What had changed? Was life better? Had any of the hope of the years after the colonial masters left survived? He knew things were going to be different, but how much different? Was it really as bad as he feared, as he had read and heard? If so, what was the cause? What went wrong?

Theroux is an interesting cat. He can be acerbic, very, and you could best describe him as an extroverted misanthrope; however, that would be an oxymoron. Regardless, he is incredibly observant, and very forthright. This engenders amazingly entertaining and vivid reading, and I have put down the book on numerous occasions to Google some place or person in Mozambique or Tanzania or elsewhere. This helps to make the colors in my head more vibrant, and the din a little more cacophonous. It makes it real; I can see it and hear it all.

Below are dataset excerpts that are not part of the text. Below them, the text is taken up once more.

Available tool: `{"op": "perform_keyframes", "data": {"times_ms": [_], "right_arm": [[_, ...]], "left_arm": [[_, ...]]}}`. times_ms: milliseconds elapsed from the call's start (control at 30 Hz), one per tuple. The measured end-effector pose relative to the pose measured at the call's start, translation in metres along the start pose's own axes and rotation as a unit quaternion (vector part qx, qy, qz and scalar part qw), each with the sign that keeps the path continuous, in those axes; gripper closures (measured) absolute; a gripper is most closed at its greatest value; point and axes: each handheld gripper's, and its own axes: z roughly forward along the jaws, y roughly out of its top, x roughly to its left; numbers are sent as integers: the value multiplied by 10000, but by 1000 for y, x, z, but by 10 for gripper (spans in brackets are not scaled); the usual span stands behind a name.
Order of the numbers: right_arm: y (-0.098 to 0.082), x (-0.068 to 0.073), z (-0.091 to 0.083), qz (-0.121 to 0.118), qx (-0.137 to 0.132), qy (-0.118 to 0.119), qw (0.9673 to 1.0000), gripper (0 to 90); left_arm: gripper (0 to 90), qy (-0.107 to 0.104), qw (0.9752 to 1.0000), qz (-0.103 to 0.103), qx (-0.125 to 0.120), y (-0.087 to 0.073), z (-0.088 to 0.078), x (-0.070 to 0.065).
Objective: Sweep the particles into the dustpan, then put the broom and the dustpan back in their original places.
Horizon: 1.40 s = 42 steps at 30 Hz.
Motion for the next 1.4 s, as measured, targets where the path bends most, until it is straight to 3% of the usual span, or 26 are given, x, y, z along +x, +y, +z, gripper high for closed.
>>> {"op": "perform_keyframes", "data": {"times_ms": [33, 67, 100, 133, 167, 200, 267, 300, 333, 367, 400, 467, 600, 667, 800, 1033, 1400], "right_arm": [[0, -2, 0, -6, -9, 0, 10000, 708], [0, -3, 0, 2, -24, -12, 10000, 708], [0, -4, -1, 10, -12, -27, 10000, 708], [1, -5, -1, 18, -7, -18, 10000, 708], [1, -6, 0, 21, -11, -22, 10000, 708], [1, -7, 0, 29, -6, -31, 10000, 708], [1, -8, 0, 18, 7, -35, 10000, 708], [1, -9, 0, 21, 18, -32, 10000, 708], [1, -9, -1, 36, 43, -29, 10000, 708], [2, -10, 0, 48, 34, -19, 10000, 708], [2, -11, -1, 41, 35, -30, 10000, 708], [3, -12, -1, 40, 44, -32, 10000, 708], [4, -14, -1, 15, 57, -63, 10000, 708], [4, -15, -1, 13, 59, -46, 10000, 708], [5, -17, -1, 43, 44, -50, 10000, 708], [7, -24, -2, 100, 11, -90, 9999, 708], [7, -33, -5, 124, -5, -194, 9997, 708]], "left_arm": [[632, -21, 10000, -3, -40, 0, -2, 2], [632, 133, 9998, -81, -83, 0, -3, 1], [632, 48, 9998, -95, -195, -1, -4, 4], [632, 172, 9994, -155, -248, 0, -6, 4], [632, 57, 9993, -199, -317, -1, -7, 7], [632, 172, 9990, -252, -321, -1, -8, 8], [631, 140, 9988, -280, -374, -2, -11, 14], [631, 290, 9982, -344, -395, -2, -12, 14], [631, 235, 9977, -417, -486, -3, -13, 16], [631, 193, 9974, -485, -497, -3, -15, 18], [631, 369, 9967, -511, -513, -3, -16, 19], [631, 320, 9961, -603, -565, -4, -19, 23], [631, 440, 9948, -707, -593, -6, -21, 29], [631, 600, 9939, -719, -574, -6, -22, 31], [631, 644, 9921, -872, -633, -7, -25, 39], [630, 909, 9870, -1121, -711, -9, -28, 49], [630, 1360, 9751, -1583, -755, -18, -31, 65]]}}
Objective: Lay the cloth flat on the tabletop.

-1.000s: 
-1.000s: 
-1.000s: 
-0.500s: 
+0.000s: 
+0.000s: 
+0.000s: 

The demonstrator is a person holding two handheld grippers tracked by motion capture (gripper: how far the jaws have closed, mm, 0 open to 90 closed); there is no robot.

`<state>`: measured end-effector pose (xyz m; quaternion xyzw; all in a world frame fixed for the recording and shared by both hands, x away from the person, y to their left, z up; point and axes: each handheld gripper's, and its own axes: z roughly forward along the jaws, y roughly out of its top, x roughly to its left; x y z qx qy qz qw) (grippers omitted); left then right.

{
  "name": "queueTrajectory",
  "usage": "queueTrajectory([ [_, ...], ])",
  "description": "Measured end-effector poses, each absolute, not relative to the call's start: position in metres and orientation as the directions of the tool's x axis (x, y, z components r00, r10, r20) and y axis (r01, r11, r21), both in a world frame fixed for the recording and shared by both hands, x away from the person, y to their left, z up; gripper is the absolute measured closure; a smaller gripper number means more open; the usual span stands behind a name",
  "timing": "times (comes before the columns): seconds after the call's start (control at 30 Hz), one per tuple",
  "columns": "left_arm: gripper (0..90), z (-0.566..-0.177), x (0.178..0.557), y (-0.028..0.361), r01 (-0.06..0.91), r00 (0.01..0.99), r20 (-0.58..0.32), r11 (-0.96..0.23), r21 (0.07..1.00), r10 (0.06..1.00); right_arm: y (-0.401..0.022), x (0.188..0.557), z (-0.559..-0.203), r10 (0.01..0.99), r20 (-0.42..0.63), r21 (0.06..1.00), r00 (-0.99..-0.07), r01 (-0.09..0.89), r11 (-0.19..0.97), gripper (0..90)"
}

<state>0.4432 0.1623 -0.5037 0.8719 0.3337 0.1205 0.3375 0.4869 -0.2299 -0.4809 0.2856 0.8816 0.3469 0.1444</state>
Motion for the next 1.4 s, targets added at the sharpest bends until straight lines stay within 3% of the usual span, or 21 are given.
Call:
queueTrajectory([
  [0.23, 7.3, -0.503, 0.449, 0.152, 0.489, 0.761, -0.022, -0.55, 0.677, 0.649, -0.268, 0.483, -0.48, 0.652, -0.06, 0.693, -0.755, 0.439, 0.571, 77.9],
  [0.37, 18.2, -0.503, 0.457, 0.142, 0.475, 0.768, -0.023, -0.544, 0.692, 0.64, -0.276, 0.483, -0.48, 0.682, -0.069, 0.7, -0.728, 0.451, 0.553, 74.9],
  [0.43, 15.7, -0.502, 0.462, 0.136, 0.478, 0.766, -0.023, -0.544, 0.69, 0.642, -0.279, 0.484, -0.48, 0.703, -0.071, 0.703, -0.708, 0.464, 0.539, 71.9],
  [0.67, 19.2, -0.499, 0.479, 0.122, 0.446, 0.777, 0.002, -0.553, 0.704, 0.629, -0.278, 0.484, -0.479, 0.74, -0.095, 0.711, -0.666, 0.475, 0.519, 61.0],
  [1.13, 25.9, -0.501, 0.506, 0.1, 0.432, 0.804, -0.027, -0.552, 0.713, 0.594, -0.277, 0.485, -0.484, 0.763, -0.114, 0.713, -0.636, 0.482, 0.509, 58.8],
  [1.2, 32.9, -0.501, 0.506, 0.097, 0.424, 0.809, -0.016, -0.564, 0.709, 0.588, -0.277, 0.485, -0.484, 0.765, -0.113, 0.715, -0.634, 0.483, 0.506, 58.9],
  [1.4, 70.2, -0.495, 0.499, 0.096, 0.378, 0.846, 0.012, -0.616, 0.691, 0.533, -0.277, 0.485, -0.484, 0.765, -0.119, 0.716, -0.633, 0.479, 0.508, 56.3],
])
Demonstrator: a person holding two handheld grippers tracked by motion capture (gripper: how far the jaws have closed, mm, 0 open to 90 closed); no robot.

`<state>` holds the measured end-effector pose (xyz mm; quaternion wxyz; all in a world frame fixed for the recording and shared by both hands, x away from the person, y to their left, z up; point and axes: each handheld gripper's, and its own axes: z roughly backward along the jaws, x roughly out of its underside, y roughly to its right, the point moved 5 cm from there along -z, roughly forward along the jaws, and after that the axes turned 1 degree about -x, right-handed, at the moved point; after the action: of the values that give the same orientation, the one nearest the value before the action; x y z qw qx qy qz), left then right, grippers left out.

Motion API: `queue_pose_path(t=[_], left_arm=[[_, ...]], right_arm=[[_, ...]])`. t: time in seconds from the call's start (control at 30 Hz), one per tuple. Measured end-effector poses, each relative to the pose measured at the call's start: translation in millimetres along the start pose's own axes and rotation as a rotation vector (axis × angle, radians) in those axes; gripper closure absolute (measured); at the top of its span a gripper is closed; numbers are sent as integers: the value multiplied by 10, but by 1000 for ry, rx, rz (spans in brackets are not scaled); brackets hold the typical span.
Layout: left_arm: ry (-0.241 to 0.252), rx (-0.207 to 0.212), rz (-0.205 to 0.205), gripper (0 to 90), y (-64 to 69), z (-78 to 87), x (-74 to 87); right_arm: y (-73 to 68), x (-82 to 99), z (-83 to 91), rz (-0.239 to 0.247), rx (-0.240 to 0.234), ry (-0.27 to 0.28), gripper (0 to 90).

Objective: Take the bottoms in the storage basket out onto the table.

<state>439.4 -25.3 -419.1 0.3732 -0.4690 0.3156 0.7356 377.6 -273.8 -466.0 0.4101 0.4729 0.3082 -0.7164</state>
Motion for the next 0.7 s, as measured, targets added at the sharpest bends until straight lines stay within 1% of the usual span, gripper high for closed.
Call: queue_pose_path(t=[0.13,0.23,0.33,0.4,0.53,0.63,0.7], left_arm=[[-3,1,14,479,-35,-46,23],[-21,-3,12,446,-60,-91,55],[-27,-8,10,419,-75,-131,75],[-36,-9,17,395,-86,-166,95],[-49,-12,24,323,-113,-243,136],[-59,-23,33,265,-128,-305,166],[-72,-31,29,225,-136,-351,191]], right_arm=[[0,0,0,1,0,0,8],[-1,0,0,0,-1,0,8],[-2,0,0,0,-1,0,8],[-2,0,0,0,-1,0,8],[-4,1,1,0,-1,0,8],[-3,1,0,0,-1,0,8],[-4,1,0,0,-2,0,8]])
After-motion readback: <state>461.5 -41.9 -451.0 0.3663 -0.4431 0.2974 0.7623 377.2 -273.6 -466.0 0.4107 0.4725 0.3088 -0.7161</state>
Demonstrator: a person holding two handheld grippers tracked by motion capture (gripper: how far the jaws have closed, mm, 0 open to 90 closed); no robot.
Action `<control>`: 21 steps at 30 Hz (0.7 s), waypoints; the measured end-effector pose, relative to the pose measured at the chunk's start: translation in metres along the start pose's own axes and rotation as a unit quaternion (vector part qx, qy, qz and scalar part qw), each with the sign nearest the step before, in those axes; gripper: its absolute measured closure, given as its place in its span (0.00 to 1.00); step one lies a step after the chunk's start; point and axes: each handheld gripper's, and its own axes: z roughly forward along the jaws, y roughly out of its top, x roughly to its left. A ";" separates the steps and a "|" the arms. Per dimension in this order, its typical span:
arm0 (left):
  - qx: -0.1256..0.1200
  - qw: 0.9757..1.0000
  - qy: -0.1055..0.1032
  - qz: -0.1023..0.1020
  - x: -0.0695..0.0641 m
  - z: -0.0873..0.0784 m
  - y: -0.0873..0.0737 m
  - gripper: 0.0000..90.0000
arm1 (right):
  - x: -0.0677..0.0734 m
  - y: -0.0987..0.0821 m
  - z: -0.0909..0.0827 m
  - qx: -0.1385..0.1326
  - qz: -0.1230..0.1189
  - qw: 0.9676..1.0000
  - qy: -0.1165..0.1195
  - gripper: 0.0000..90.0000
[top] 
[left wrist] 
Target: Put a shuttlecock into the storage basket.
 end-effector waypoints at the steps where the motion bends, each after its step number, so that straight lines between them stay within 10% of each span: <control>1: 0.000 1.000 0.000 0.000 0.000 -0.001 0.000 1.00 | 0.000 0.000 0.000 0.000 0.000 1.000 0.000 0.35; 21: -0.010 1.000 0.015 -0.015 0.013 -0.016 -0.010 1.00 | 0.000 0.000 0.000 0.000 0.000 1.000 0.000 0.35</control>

As for Africa today compared to his idealistic youth? Well, in so many words, Theroux thinks it is a dump. It might be a lovable dump, but he despairs at the ruin and disrepair. His former home in Malawi is now a shell. The books at the village school in Malawi? Stolen. The smart Indian-run shops throughout east Africa? Empty, with the original signs still out front. The railway stations and rolling stock? Haven’t been touched since he left 35 years ago, held together by rust. It goes on and on and on. Everywhere, things seem worse than they were in the 1960s, in so many ways.